A heating valve microswitch fault refers to a malfunction in the small switch within a heating system's valve. This switch is responsible for controlling the flow of hot water or heating medium through the system by opening or closing the valve based on the thermostat's signals. A fault in the microswitch can prevent the valve from operating correctly, leading to issues with heating efficiency or system operation.

2. What are the common symptoms of a heating valve microswitch fault?

Common symptoms of a heating valve microswitch fault include inconsistent heating, radiators not heating up, overheating in certain areas, or the heating system failing to respond to thermostat adjustments. You might also hear unusual noises from the valve area, indicating a struggle to open or close the valve.

3. How can I diagnose a heating valve microswitch fault?

Diagnosing a heating valve microswitch fault typically involves checking the electrical continuity of the microswitch with a multimeter. If the switch is not functioning when activated, or if there's no continuity, it likely indicates a fault. Additionally, manually operating the valve can help determine if the issue is with the microswitch or another mechanical component of the valve.
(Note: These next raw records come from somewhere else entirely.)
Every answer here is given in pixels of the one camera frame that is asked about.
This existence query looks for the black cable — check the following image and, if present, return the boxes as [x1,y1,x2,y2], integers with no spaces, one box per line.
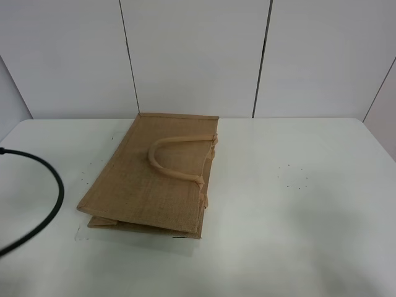
[0,147,66,257]

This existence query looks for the brown linen tote bag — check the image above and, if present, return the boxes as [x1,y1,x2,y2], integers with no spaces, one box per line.
[77,113,218,239]

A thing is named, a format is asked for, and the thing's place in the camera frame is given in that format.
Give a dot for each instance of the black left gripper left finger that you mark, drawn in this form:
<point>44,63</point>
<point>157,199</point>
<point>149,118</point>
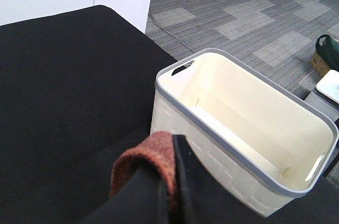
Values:
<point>143,199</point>

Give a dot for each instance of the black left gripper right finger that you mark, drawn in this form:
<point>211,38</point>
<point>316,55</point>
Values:
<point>201,198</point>

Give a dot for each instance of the brown microfibre towel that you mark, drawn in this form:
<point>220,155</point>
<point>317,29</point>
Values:
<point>156,150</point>

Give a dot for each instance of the cream white storage basket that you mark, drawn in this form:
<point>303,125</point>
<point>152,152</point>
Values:
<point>263,144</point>

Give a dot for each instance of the black table cloth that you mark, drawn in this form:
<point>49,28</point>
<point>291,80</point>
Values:
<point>77,90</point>

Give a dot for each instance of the white grey bin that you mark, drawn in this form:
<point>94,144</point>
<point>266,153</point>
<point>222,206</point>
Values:
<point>324,97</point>

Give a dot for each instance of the cardboard box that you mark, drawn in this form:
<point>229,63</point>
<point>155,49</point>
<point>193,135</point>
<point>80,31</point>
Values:
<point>319,64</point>

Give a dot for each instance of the dark green bag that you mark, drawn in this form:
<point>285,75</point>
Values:
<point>327,48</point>

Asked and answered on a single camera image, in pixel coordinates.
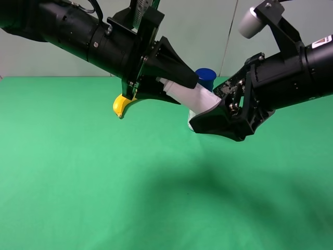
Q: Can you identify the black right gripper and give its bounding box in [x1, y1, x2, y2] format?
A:
[189, 46, 312, 142]

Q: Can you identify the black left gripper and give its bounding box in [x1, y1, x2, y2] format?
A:
[87, 7, 198, 105]

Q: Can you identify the white bottle with brush cap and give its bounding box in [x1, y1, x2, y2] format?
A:
[157, 78, 221, 114]

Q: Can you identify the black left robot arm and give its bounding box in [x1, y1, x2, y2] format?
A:
[1, 1, 198, 103]

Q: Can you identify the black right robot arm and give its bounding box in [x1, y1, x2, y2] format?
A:
[190, 36, 332, 142]

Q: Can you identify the blue and white spray can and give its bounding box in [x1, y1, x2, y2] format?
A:
[187, 68, 217, 131]

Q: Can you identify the yellow banana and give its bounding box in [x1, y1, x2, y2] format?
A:
[113, 94, 137, 119]

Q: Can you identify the green tablecloth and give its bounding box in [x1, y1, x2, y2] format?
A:
[1, 78, 332, 249]

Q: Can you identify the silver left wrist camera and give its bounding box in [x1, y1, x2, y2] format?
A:
[129, 0, 160, 30]

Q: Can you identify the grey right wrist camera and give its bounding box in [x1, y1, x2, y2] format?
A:
[238, 7, 265, 39]

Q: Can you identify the black left camera cable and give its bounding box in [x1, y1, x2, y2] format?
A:
[66, 0, 104, 23]

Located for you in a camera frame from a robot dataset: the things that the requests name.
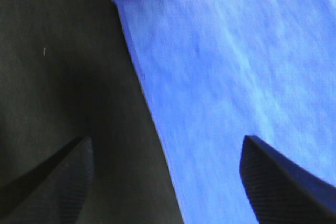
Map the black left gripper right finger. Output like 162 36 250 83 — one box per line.
239 135 335 223

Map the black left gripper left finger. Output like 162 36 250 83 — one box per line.
1 137 94 223

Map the blue microfibre towel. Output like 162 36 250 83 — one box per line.
112 0 335 223

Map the black table cloth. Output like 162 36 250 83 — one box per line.
1 0 183 223

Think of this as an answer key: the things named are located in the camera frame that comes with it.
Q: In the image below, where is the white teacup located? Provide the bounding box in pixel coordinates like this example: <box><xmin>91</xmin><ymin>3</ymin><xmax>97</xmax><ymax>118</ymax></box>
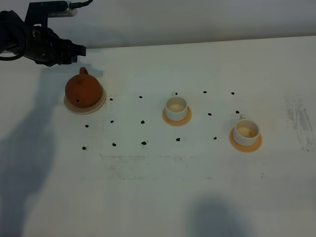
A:
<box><xmin>233</xmin><ymin>114</ymin><xmax>260</xmax><ymax>147</ymax></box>
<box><xmin>165</xmin><ymin>92</ymin><xmax>188</xmax><ymax>112</ymax></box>

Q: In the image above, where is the white teacup far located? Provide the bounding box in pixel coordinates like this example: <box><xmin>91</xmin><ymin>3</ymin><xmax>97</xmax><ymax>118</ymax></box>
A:
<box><xmin>233</xmin><ymin>114</ymin><xmax>260</xmax><ymax>147</ymax></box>

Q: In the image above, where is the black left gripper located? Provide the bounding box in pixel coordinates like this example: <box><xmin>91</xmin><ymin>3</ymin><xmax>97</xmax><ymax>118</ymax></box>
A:
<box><xmin>14</xmin><ymin>24</ymin><xmax>86</xmax><ymax>66</ymax></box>

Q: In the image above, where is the beige round teapot coaster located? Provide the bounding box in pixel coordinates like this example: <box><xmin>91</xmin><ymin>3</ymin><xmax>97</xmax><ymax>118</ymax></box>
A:
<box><xmin>64</xmin><ymin>84</ymin><xmax>106</xmax><ymax>115</ymax></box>

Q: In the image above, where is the orange coaster near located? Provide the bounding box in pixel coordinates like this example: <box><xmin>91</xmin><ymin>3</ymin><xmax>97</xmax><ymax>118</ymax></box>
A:
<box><xmin>162</xmin><ymin>106</ymin><xmax>192</xmax><ymax>126</ymax></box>

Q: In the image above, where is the orange coaster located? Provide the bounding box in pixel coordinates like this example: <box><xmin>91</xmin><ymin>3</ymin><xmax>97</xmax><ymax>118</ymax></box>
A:
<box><xmin>162</xmin><ymin>106</ymin><xmax>192</xmax><ymax>126</ymax></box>
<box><xmin>229</xmin><ymin>128</ymin><xmax>263</xmax><ymax>153</ymax></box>

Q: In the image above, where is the white teacup near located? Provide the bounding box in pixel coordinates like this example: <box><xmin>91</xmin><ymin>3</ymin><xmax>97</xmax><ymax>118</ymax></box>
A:
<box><xmin>165</xmin><ymin>92</ymin><xmax>188</xmax><ymax>112</ymax></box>

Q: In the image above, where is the orange coaster far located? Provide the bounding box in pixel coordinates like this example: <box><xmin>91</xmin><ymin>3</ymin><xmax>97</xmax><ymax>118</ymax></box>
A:
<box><xmin>229</xmin><ymin>128</ymin><xmax>263</xmax><ymax>153</ymax></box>

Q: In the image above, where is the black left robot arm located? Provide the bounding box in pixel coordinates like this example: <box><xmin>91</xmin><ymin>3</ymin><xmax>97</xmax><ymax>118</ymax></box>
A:
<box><xmin>0</xmin><ymin>10</ymin><xmax>86</xmax><ymax>67</ymax></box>

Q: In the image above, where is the black camera cable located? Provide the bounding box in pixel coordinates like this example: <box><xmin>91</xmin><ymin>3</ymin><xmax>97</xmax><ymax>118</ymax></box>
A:
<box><xmin>70</xmin><ymin>0</ymin><xmax>94</xmax><ymax>8</ymax></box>

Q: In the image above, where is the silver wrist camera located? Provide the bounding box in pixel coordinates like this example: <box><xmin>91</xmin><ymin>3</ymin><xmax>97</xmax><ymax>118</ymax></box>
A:
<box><xmin>25</xmin><ymin>0</ymin><xmax>77</xmax><ymax>27</ymax></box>

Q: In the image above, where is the brown clay teapot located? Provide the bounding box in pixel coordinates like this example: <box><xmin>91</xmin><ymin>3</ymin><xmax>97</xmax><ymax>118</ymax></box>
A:
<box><xmin>65</xmin><ymin>67</ymin><xmax>100</xmax><ymax>101</ymax></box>

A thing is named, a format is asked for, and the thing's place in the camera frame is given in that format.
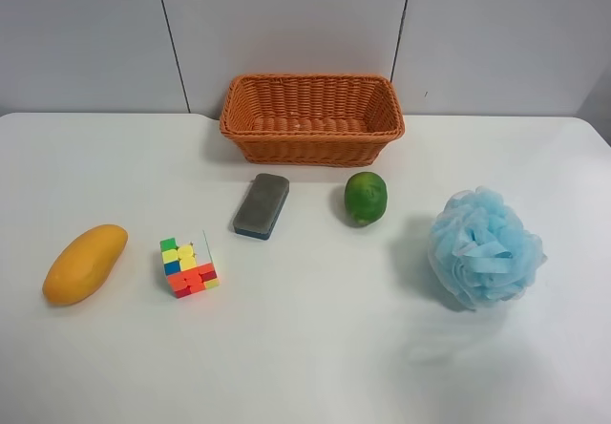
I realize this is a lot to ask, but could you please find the colourful puzzle cube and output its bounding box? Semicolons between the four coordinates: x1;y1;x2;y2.
159;230;221;299

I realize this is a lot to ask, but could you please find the light blue bath loofah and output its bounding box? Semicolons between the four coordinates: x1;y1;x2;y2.
428;187;547;310

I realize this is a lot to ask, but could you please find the green lemon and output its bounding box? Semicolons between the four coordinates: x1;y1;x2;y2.
344;172;388;226

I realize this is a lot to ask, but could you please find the grey blue whiteboard eraser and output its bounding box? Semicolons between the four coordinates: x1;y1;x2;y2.
233;173;289;241

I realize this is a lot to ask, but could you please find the yellow mango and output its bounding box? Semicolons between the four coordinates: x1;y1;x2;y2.
42;224;128;306

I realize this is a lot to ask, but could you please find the orange woven plastic basket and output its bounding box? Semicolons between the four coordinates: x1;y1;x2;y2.
220;74;405;167

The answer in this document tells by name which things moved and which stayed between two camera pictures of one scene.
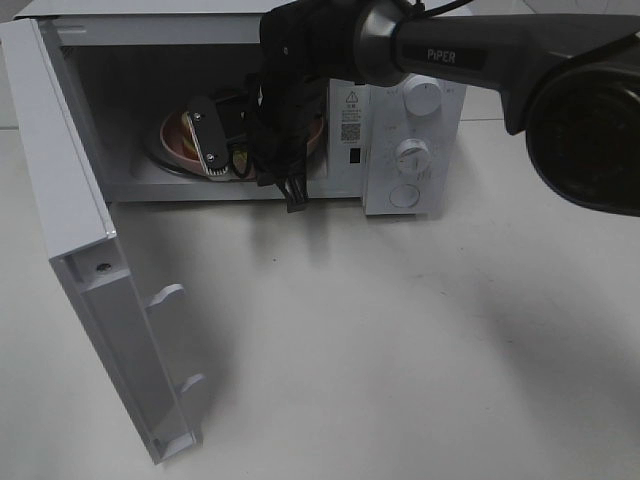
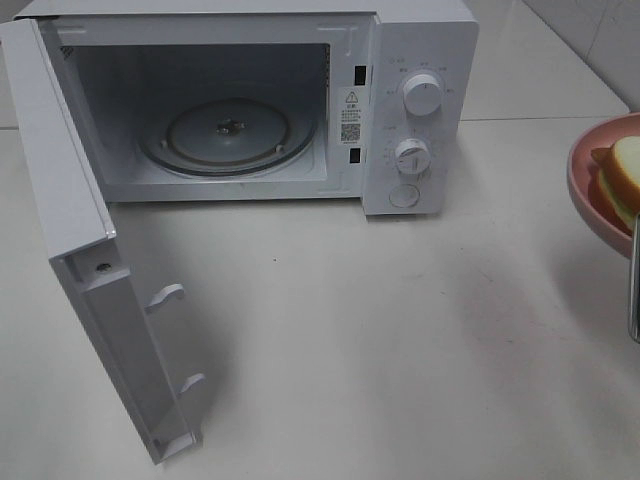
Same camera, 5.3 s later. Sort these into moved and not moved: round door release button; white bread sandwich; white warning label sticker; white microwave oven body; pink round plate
Moved: pink round plate; white bread sandwich
Not moved: round door release button; white microwave oven body; white warning label sticker
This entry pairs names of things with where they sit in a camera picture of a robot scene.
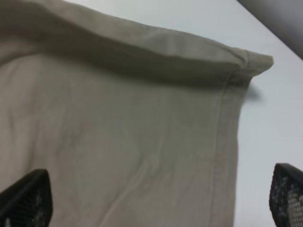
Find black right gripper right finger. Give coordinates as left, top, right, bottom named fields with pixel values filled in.
left=269, top=163, right=303, bottom=227

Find khaki shorts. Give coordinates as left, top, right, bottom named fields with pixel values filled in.
left=0, top=0, right=274, bottom=227

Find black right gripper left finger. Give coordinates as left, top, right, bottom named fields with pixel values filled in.
left=0, top=169, right=53, bottom=227

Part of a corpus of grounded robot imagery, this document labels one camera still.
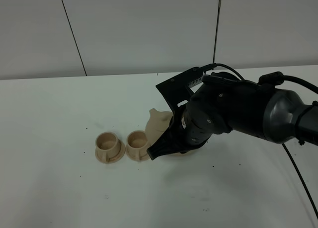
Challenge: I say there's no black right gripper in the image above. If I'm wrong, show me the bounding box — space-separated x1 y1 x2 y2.
146 73 273 160

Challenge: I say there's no beige teapot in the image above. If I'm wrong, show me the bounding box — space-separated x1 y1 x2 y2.
145 108 199 160

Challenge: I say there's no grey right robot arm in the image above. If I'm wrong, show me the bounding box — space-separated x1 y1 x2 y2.
147 72 318 159

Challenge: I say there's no right beige teacup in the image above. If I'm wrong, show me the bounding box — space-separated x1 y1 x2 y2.
126 131 151 162

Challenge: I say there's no beige teacup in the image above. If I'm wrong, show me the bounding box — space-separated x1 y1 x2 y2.
95 132 119 163
126 131 151 162

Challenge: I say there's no left beige teacup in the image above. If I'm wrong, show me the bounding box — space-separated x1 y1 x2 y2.
95 132 119 163

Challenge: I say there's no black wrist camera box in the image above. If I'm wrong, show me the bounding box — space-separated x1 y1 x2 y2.
156 65 209 113

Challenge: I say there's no black camera cable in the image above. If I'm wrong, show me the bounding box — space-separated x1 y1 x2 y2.
201 63 318 213

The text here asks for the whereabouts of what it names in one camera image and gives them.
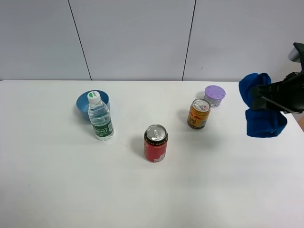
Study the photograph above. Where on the clear water bottle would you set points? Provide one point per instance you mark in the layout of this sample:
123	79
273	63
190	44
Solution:
100	117

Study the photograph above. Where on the gold energy drink can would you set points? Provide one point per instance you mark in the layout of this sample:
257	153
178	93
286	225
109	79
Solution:
198	113

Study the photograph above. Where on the blue bowl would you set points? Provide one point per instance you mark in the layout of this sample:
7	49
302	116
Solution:
82	103

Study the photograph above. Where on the blue cloth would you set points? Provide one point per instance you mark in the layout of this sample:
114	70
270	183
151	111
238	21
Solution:
260	123

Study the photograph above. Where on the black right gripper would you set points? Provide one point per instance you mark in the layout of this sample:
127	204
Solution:
289	94

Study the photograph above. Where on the red soda can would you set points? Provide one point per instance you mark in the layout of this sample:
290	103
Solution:
155	143

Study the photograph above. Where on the purple lidded small jar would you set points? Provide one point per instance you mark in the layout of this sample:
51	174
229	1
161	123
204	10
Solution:
214	95

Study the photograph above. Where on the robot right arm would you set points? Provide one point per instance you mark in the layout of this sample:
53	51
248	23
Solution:
296	55
4. What steps should I take to fix a heating valve microswitch fault?

Fixing a heating valve microswitch fault usually involves replacing the faulty microswitch. This can be done by isolating the valve from the system, removing the valve actuator, and replacing the microswitch inside. It is essential to ensure that the replacement part matches the specifications of the original. If you're not comfortable performing these repairs, it’s advisable to hire a professional technician.

5. Can a heating valve microswitch fault lead to higher energy bills?

Yes, a heating valve microswitch fault can lead to higher energy bills. If the valve fails to close properly, it can cause the heating system to run longer than necessary or heat areas of the building that don't require it. This inefficiency in the system operation often results in increased energy consumption, thereby raising energy costs.